2.3 Gerakan Revolusioner
Pengalaman
pertama yang diperoleh oleh Mesiko pada abad ke-20 adalah adanya revolusi
sosial di berbagai negara Amerika Latin. Pemberontakan pada
tahun 1910 menghadirkan : revolusi pada tahun 1940 ; tambang
dan kilang minyak milik asing dinasionalisir ; dan sebagian besar tanah-tanah
produktip diambil-alih dan dibagikan kepada para petani. Serangan secara
simultan dan berhasil terhadap “kapital asing (tambang minyak dll)” serta
“hacendados domestik (tanah-tanah produktip)” tersebut tidak diduga
sebelumnya.
Seperti
diketahui pada tahun 1878 – 1911 Mesiko dibawah pemerintahan diktator
Porfirio Diaz dengan semboyan “Kestabilan dan Kemajuan” dapat
berkembang dan maju menuju ke negara industri. Pemerintahan dilakukan-nya
secara otoriter (tangan besi) dengan dukungan militer, kebebasan
masyarakat dikekang dengan kejam, dan pemilihan umum yang bebas dihindarinya.
Hal itulah yang rupanya menjadi penyebab utama munculnya gerakan
revolusioner dan pemberontakan rakyat Mexico (1910 – 1920) yang kemudian menjadi
revolusi sosial.
Revolusi
Mexico menyaksikan perpindahan dari kekuasaan diktator otoriter (yang mencoba
membangun pemerintahan yang stabil) ke kekuasaan radikal dan
revolusioner. Ketika revolusi berlangsung tambang-tambang minyak
asing diambil alih dan kebun-kebun dibagikan kepada petani (rakyat miskin) oleh
gerakan revolusioner ; seperti yang dipimpin Emiliano Zapata.
Revolusi
sosial tersebut bukan-lah terjadi secara tiba-tiba dan bukan pula
oleh sesuatu yang berdiri sendiri, tetapi karena berbagai sebab
yang berakumulasi dan berseluk-beluk sbb :
a.
Perkembangan kapitalisme dan imperialisme yang rakus
khususnya di Amerika Utara disatu fihak, dan berdirinya negara
sosialis sebagai pengetrapan faham Marxisme Leninisme di Rusia
dilain fihak,
b.
Tumbuhnya nasionalisme yang berkolaborasi dengan kaum
kapitalis & imperialis asing dan menimbulkan pemeritahan
diktator- otoriter disatu fihak, dan rakyat banyak yang menuntut keadilan.
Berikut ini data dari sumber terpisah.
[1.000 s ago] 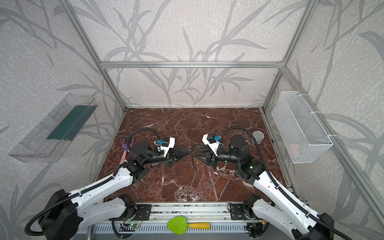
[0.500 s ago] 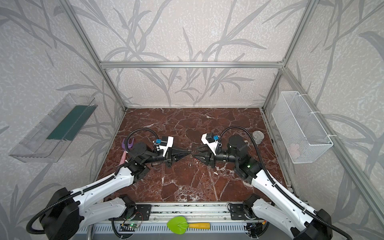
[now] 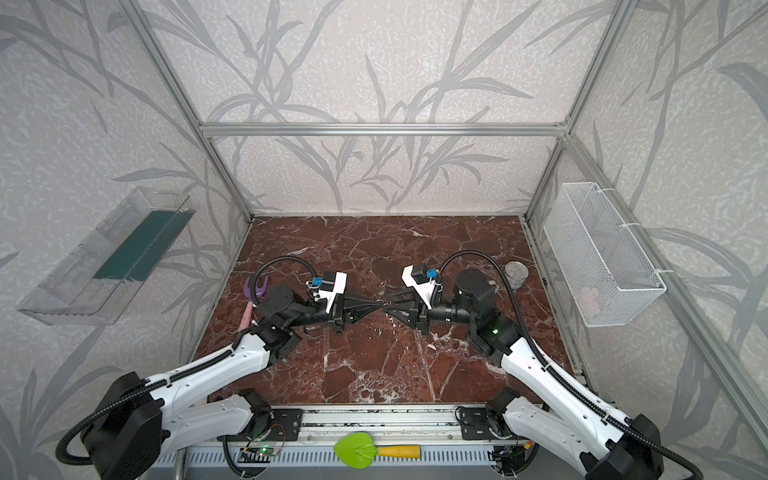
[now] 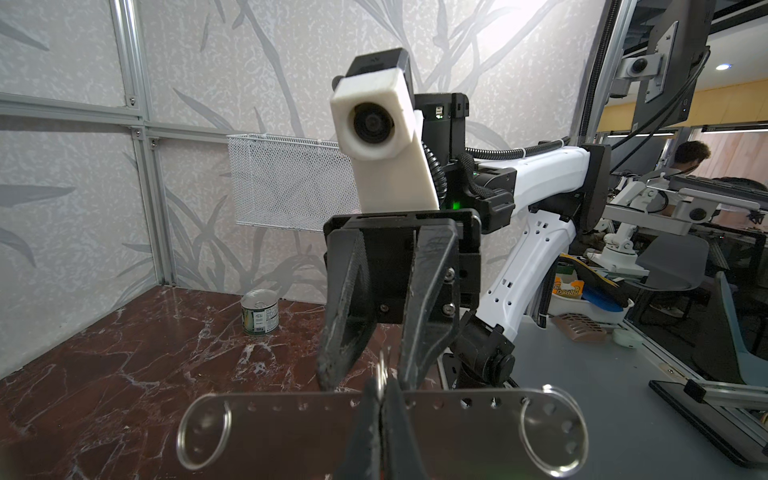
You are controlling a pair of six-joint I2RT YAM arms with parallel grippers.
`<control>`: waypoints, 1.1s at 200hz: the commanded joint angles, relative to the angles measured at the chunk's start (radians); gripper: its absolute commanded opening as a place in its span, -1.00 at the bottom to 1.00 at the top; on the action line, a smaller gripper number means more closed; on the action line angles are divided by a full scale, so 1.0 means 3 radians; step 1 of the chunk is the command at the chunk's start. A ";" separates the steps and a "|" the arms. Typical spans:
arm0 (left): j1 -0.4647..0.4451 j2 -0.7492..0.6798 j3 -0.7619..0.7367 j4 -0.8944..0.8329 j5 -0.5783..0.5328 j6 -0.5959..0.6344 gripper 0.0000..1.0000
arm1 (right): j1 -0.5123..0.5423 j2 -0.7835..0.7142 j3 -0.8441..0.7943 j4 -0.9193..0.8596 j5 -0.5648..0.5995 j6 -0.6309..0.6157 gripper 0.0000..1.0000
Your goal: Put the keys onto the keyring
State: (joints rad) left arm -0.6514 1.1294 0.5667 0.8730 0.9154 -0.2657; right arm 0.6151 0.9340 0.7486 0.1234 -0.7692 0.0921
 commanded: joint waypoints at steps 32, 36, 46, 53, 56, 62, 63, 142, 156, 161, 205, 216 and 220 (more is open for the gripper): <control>0.0010 0.0054 -0.0048 0.0304 0.0054 -0.0115 -1.00 | 0.0003 0.0021 0.0000 0.0167 -0.0092 0.0061 -0.41; 0.0008 0.0062 -0.0048 0.0314 0.0057 -0.0121 -1.00 | 0.0005 0.0026 0.0005 0.0166 -0.0095 0.0060 -0.42; 0.0011 0.0070 -0.0053 0.0334 0.0056 -0.0132 -1.00 | 0.0010 0.0036 0.0010 0.0168 -0.0104 0.0058 -0.45; 0.0011 0.0076 -0.0053 0.0349 0.0054 -0.0141 -1.00 | 0.0015 0.0041 0.0015 0.0161 -0.0110 0.0055 -0.46; 0.0011 0.0076 -0.0053 0.0354 0.0057 -0.0144 -1.00 | 0.0020 0.0045 0.0016 0.0161 -0.0110 0.0056 -0.47; 0.0011 0.0081 -0.0053 0.0357 0.0055 -0.0142 -1.00 | 0.0023 0.0046 0.0015 0.0169 -0.0110 0.0052 -0.50; 0.0010 0.0083 -0.0053 0.0360 0.0054 -0.0142 -1.00 | 0.0024 0.0046 0.0015 0.0168 -0.0110 0.0052 -0.51; 0.0008 0.0205 -0.0043 0.0459 0.0068 -0.0226 -1.00 | 0.0072 0.0075 0.0064 0.0139 -0.0113 0.0029 -1.00; 0.0010 0.0204 -0.0057 0.0471 0.0038 -0.0234 -1.00 | 0.0072 0.0067 0.0080 0.0060 -0.0067 -0.0004 -1.00; 0.0008 0.0195 -0.0066 0.0472 0.0017 -0.0234 -1.00 | 0.0072 0.0067 0.0098 0.0012 -0.0043 -0.0030 -1.00; 0.0016 -0.0289 -0.0075 -0.0468 -0.0395 0.0239 -0.49 | 0.0080 0.0036 0.0305 -0.0725 0.0275 -0.0340 -1.00; 0.0015 -0.0505 -0.0042 -0.0892 -0.0550 0.0429 -0.45 | 0.0088 0.0046 0.0380 -0.0942 0.0365 -0.0425 -1.00; 0.0014 -0.0597 -0.0031 -0.1050 -0.0617 0.0515 -0.45 | 0.0092 0.0055 0.0406 -0.1010 0.0386 -0.0448 -1.00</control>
State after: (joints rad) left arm -0.6456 1.0813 0.5423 0.7891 0.8337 -0.2417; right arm 0.6342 0.9497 0.7979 -0.0315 -0.7170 0.0303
Seperti diketahui adanya gerakan
revolusioner yang menyebabkan revolusi sosial tersebut selain di Mesiko juga
terjadi di berbagai negara Amerika Latin lainnya. Untuk memberi gambaran
tentang hal itu berikut ini adalah uraian singkat tentang keadaan yang
terjadi di Kuba, Chili, Bolivia dan Kolombia.
1)
Kuba
Pada tahun
1895 – 1898, Kuba merupakan jajahan Spanyol, namun sebagian besar wilayah
pedesaan dan sejumlah kota dikuasai oleh kekuatan revolusi yang ingin
menggulingkan-nya. Spanyol yang menguasai kota-kota besar berusaha
menundukkan kekuatan revolusi tersebut, namun perlawanan tetap berlanjut.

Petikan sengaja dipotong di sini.